# Wacky worm rig



## spfldbassguy (Mar 23, 2009)

I finally rigged me up a berkley heavyweight sinkworm wacky style.Up to this point I'd always fished worms texas rigged with weight or weightless.I figured that I'd try rigging one wacky style & use it instead of my jig n pig.I only caught 2 on it but them was my 1st two on that set up.I hooked & lost another one & had one other bite on it.I'm definitely gonna try it out some more now.I have seen the wacky worm rig light my fellow anglers.


----------



## Intimidator (Nov 25, 2008)

I bought some Tru-Tungsten Wacky jig heads (made like a bell, so they catch air and really drop erratic) and some Yum Dingers for Pond Bass last year, they worked so well on Pond Bass the past 2 years that it ruined Pond fishing for me I have never tried them at CJ though because I think the Bass have to be concentrated in a defined area (Pads, Grass, etc) for it to be effective, I don't think it is a good search bait due to the slow time needed for the technique to work. When you find the Bass this is one great setup.


----------



## Buzzin (Jun 22, 2010)

I nearly always use senkos on the 1/4 once weedless unpainted jig heads from wally world. This is also my first year throwing it and it's produced quality fish for me. I have tried many variants for hooks, even tried the flick shake style. I always do better with the walmart jigs though. About not using this method at the lakes. There was a big article in bassin mag for power finesing and it's well woth a read.


----------



## spfldbassguy (Mar 23, 2009)

I was using it unweighted on a finesse type of hook.I think the weight of the worm was sufficent enough.If I was to use it in any kind of wind I'd go with some weight though.


----------



## FISHIN216 (Mar 18, 2009)

It kinda ruined bassing for me..it is so effective that all I want to do is throw black or shad senko's wacky..they just plain out produce! I had to use all of them and force myself to start throwing cranks and jigs..glad I have though..way more fun to get hits on either..senko is very addictive and it will drive you insane but there is nothing like hammering bass 20 feet deep on them


----------



## RiverDoc (Mar 12, 2010)

Gentlemen: I have been switching back and forth between Berkley Shaky Head 5" and Senko 5". I have been surprised at the number of gut hooks on Senko, when rigged wacky. The bites have been strange lately; either mouthing it or devouring it. Any tips on the minimum hook size that you are using?


----------



## spfldbassguy (Mar 23, 2009)

RiverDoc said:


> Gentlemen: I have been switching back and forth between Berkley Shaky Head 5" and Senko 5". I have been surprised at the number of gut hooks on Senko, when rigged wacky. The bites have been strange lately; either mouthing it or devouring it. Any tips on the minimum hook size that you are using?

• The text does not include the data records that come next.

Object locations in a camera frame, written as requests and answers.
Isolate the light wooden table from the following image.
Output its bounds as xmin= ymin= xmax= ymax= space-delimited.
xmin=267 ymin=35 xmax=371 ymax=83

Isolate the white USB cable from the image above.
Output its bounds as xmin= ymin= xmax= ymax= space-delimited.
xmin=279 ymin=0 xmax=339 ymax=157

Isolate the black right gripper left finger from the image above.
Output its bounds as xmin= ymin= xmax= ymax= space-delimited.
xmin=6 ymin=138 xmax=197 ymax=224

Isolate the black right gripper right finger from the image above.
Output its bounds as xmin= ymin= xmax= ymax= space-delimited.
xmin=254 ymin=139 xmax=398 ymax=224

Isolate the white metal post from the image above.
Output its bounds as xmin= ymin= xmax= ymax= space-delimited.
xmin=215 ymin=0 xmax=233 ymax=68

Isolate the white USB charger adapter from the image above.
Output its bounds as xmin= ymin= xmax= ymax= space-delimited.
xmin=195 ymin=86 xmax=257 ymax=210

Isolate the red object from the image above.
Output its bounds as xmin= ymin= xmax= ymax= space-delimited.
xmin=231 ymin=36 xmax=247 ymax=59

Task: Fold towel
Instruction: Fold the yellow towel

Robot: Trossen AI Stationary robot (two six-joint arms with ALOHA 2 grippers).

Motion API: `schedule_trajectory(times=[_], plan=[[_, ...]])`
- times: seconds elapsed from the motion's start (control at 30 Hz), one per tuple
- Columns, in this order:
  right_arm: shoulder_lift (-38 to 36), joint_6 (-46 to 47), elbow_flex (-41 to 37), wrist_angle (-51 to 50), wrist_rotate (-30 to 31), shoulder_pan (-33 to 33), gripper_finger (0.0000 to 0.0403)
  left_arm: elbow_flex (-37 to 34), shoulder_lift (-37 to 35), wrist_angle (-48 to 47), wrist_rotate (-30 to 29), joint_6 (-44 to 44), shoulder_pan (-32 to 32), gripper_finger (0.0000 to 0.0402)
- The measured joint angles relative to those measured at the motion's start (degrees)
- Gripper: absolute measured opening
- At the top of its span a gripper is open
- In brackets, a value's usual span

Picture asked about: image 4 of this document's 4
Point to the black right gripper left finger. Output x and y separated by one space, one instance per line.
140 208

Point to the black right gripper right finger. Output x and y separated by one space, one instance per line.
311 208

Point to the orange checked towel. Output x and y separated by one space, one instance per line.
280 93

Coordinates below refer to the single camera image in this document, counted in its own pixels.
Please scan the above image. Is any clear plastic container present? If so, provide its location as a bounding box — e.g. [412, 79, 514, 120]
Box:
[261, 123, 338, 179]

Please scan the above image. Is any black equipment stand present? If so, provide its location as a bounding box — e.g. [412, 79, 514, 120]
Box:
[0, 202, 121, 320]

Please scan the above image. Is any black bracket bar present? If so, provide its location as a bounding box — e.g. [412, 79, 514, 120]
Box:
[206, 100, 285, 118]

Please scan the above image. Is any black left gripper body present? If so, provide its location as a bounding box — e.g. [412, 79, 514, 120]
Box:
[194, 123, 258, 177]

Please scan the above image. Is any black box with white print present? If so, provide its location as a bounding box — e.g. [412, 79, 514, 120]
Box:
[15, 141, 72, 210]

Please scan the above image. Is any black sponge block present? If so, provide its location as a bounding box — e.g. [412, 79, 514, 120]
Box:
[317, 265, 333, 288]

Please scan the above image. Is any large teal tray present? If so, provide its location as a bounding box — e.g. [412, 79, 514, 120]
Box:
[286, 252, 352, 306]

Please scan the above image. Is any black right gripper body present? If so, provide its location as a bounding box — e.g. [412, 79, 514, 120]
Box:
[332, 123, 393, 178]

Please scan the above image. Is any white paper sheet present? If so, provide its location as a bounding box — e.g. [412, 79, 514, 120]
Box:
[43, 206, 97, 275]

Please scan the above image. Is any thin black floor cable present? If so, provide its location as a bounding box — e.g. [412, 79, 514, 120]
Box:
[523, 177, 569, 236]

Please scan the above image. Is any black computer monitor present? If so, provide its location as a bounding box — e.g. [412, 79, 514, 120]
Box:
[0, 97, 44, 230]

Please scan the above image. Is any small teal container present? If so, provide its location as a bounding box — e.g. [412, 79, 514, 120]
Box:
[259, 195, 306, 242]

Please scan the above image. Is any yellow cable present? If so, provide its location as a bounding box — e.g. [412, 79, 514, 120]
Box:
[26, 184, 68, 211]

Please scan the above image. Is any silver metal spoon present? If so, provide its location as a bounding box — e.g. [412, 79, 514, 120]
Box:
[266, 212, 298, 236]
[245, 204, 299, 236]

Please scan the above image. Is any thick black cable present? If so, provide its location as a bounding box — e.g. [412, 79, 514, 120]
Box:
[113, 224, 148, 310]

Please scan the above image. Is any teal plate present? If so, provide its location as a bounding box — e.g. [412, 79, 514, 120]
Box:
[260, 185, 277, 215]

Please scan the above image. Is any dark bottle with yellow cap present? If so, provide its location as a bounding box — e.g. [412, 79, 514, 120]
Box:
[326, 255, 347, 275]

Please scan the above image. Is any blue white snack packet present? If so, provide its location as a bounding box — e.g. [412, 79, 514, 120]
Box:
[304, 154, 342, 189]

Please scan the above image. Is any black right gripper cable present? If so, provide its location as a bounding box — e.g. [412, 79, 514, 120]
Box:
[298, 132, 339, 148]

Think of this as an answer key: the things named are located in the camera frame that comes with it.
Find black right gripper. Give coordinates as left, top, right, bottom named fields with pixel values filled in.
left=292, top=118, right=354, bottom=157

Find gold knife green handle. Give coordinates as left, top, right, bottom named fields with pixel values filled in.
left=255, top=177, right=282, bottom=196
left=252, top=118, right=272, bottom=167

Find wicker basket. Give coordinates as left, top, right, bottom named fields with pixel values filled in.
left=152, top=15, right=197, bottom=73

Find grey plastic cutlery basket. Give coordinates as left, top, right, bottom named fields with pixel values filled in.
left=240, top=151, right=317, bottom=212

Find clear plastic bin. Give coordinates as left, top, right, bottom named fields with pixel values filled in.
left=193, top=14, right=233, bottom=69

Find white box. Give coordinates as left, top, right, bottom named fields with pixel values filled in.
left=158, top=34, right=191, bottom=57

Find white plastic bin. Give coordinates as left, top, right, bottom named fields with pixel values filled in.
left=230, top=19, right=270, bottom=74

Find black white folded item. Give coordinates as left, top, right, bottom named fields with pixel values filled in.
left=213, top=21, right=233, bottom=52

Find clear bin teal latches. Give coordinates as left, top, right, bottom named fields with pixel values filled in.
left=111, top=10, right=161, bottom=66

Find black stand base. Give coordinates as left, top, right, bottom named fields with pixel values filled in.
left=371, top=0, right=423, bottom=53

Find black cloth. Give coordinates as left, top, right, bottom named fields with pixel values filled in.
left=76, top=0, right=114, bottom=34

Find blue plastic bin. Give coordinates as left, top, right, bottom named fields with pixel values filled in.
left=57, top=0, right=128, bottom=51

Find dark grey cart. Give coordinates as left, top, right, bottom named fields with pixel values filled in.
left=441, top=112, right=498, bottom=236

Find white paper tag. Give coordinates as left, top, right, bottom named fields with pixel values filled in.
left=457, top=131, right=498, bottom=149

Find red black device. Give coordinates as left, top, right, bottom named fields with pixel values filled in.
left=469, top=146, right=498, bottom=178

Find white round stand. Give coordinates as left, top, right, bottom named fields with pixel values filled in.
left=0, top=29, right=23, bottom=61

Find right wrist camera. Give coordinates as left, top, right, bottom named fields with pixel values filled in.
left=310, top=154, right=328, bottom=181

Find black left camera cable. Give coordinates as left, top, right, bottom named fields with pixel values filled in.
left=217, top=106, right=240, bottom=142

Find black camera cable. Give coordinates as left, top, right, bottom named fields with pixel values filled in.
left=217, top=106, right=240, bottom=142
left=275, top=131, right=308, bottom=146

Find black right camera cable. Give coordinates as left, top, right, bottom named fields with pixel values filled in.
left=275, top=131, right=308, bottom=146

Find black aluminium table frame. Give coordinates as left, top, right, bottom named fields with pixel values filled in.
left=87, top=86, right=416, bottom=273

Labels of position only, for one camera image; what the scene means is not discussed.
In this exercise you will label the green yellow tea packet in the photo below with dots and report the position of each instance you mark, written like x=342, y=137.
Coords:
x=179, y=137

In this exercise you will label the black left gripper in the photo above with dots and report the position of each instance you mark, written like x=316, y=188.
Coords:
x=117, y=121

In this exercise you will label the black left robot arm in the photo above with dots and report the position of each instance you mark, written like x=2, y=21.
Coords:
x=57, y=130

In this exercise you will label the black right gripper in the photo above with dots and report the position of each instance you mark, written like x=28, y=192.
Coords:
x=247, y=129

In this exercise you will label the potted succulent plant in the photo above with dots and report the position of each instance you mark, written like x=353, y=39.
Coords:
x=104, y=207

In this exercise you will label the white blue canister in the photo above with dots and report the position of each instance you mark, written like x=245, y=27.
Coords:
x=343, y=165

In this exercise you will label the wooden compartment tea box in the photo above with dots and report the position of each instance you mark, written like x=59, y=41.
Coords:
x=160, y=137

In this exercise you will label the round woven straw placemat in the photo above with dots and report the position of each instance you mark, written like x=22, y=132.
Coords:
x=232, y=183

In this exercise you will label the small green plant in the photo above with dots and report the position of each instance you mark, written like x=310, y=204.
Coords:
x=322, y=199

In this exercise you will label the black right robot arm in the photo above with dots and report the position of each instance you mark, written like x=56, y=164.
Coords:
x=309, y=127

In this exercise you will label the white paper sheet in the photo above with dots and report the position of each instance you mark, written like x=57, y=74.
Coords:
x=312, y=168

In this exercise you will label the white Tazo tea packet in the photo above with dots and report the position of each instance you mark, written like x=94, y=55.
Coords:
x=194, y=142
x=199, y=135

I've been trying out the Berkley heavyweight sinkworm(awesome),and Yum Dingers & the such here lately rigged wacky style on a Gamakatsu finesse hook(looks like a circle hook in a sence to me).Lost the package in a feakish incident that resulted in the spilling of the contents(forget to close it).I've been hooking mine kinda deep as well and I've been trying to figure out why.I mean I'm fishing them on 8lb fireline(i think like a 3lb size equiv.)on a split handle spinning rod.Super sensitive setup & do well with it(my jig n pig combo).I have constant contact with the bait & can almost feel everything it does it seems.Don't understand why I'm hooking them deeper than normal,always in the roof of their mouths.


----------



## Daddy830 (Aug 27, 2009)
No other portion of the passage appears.